Each of these states has a strong interest in the outcome of IMS v. Sorrell.

  • Arizona: SB 1518 was introduced on January 30, 2007. The bill has not yet moved from committee.
  • District of Columbia: The SafeRx Act of 2007 (pdf) was introduced on November 16, 2007, and is in the D.C. Council Committee on Health.
  • Illinois: HB 1459 was introduced on February 21, 2007. The bill was referred to the Rules Committee on March 23, 2007.
  • Kansas: SB 229 (pdf) was introduced in the Kansas legislature on January 30, 2007.
  • Maine: LD 4 was enacted, and has been the subject of litigation. NOTE: Maine has passed MRSA 1711-E, which prohibits the sale of prescription drug information that identifies, directly or indirectly, patients or health care providers.
  • Maryland: SB 266 was introduced on January 30, 2007. No action has been taken since a Finance Committee hearing on March 12, 2007.
  • Massachusetts: SB 1275 is pending.
  • New York: The State Assembly is currently considering S2056 and S6992. S2056 was introduced on January 30, 2007 and referred to the Higher Education Committee on January 9, 2008. S6992 was introduced on March 23, 2007 and has been referred to the Health Committee.
  • North Carolina: SB159 was introduced on February 13, 2007, and has been referred to the Committee on Commerce, Small Business, and Entrepreneurship.
  • Rhode Island: S. 0653 (pdf) was introduced into the General Assembly during the January session.

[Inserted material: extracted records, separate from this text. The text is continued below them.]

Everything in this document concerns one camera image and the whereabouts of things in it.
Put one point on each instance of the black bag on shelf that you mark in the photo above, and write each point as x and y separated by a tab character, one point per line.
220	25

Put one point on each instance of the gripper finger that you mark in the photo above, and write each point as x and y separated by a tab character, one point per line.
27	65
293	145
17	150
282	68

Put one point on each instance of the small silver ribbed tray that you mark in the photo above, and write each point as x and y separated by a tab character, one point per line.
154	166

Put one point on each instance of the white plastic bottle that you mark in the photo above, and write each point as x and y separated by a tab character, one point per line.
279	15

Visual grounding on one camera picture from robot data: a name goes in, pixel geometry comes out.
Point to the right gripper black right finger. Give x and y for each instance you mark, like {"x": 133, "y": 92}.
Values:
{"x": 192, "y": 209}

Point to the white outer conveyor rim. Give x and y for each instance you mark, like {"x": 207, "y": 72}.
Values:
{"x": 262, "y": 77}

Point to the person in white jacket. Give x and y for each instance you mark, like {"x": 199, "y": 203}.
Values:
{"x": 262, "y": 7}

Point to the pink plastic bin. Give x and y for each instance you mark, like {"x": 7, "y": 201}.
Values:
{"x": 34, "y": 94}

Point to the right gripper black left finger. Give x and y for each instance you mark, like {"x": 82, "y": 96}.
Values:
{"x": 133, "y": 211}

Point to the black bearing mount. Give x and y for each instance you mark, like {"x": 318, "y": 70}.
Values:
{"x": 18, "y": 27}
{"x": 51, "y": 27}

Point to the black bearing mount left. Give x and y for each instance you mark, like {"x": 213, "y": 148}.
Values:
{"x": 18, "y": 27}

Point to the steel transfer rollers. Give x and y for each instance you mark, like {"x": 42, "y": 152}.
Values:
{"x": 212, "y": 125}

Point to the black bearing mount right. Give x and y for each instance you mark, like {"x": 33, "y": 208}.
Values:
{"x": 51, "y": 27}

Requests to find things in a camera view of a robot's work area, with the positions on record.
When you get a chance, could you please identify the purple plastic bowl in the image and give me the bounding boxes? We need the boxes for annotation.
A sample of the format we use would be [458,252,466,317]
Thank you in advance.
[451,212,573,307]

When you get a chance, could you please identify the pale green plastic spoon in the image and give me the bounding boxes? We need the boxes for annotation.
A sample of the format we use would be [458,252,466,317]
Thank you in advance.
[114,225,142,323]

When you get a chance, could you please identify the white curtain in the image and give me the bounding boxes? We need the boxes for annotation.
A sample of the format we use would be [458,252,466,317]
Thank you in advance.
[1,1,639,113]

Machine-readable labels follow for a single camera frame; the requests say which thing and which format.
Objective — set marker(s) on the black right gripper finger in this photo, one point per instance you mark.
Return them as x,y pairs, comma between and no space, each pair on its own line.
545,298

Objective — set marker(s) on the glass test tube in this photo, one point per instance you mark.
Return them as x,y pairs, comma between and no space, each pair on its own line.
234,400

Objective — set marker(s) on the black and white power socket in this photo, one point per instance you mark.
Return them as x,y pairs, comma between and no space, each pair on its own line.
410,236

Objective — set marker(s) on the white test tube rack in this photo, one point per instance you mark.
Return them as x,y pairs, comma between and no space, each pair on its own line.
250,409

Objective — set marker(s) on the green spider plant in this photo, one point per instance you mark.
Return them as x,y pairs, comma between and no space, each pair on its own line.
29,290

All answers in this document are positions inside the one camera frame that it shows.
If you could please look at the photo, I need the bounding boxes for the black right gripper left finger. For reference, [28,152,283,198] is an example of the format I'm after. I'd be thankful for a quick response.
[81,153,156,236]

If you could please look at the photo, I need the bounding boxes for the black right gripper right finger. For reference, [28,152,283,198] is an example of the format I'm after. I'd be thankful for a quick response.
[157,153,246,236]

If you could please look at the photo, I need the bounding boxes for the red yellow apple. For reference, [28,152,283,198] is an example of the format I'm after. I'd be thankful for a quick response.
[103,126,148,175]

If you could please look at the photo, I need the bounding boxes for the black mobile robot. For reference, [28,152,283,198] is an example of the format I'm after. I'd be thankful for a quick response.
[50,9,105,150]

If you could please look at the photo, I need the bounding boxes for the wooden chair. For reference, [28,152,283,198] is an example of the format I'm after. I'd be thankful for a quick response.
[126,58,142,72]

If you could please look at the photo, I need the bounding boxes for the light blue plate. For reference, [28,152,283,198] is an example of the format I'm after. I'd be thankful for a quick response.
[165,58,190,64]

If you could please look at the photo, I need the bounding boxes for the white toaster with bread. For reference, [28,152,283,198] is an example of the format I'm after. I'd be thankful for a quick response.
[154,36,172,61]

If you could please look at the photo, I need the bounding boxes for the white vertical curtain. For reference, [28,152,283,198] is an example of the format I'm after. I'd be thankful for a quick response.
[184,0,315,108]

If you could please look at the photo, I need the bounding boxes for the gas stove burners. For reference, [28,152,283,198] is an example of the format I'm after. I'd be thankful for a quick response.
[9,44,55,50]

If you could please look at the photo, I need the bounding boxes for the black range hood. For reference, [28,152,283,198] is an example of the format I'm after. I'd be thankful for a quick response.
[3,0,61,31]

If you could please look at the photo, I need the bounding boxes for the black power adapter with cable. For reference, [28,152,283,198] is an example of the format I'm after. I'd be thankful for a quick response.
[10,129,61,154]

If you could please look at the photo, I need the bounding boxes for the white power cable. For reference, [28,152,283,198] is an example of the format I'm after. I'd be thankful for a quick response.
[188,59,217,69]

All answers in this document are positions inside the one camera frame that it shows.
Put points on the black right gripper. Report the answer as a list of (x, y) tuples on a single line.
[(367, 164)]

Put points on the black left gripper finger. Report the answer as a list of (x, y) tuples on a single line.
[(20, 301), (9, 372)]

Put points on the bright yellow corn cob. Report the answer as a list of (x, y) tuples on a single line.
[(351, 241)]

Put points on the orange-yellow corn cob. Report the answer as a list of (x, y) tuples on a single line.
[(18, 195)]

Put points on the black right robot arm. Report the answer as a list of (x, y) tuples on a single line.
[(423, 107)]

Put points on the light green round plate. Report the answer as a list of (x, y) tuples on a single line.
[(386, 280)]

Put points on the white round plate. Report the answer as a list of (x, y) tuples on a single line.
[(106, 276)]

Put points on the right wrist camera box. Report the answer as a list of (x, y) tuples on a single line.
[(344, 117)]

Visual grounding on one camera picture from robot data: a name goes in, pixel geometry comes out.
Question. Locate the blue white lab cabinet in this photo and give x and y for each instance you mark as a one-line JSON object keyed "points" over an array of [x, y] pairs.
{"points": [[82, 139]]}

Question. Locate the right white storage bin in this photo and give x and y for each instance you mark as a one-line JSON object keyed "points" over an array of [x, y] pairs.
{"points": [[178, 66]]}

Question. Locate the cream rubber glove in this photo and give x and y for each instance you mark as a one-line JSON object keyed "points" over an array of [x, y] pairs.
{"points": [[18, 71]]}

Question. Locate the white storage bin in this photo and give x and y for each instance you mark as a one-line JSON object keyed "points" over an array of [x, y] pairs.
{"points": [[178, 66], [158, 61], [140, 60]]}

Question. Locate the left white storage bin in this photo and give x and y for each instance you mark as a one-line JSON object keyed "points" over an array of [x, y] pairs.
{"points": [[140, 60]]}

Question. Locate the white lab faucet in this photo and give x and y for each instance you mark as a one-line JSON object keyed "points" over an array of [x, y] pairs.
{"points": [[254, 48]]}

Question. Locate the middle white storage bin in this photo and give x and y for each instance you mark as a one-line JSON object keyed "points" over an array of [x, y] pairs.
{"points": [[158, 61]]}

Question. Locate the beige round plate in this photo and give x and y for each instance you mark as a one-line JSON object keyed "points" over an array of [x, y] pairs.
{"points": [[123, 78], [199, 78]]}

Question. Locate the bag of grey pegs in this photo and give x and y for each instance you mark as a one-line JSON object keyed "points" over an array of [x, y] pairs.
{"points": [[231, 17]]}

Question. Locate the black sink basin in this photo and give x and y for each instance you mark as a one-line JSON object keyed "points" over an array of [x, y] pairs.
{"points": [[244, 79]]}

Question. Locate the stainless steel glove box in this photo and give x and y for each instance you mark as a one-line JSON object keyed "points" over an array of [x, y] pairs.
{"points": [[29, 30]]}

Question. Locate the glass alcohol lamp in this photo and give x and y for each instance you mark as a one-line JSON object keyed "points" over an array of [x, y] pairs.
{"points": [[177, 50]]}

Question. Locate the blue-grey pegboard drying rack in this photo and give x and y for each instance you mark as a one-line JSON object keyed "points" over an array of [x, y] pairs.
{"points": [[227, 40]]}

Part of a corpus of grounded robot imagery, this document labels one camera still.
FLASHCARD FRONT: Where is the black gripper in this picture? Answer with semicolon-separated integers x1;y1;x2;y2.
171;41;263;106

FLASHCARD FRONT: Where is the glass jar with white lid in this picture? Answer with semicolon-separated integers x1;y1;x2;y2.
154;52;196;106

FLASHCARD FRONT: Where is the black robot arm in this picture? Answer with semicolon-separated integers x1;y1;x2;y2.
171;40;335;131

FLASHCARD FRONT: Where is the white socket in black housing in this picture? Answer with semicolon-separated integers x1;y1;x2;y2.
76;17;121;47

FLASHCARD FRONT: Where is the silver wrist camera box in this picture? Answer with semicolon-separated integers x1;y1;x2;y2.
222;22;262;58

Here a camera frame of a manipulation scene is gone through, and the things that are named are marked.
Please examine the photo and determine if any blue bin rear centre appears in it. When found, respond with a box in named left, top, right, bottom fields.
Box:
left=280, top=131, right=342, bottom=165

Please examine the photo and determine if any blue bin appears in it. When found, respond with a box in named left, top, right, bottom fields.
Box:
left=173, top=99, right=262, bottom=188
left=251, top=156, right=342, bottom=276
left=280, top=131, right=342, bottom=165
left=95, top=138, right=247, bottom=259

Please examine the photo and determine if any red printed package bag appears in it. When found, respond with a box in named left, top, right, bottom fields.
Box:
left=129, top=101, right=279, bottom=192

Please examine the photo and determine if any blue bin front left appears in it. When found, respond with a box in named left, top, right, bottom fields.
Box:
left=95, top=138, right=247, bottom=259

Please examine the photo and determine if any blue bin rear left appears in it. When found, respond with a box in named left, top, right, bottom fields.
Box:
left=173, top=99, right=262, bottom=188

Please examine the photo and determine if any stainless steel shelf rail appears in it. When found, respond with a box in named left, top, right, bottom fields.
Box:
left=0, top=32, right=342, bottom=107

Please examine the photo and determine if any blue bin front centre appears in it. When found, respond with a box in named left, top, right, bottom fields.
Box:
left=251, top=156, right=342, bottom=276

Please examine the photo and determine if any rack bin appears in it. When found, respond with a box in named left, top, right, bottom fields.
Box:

The bill was referred to the Senate Health and Human Services Committee on February 15, 2007.
  • Vermont: HB 92 was introduced into the House on January 23, 2007. The bill has not yet received a second reading.
  • Washington: HB 1850 (pdf) was introduced on January 30, 2007. The bill was returned to the Rules Committee for a second reading on March 15, 2007, and was automatically reintroduced for the 2008 session.
  • West Virginia: SB 434 was introduced on February 1, 2007. The bill was referred to the Committee on Health and Human Resources, and carries over into the 2008 session.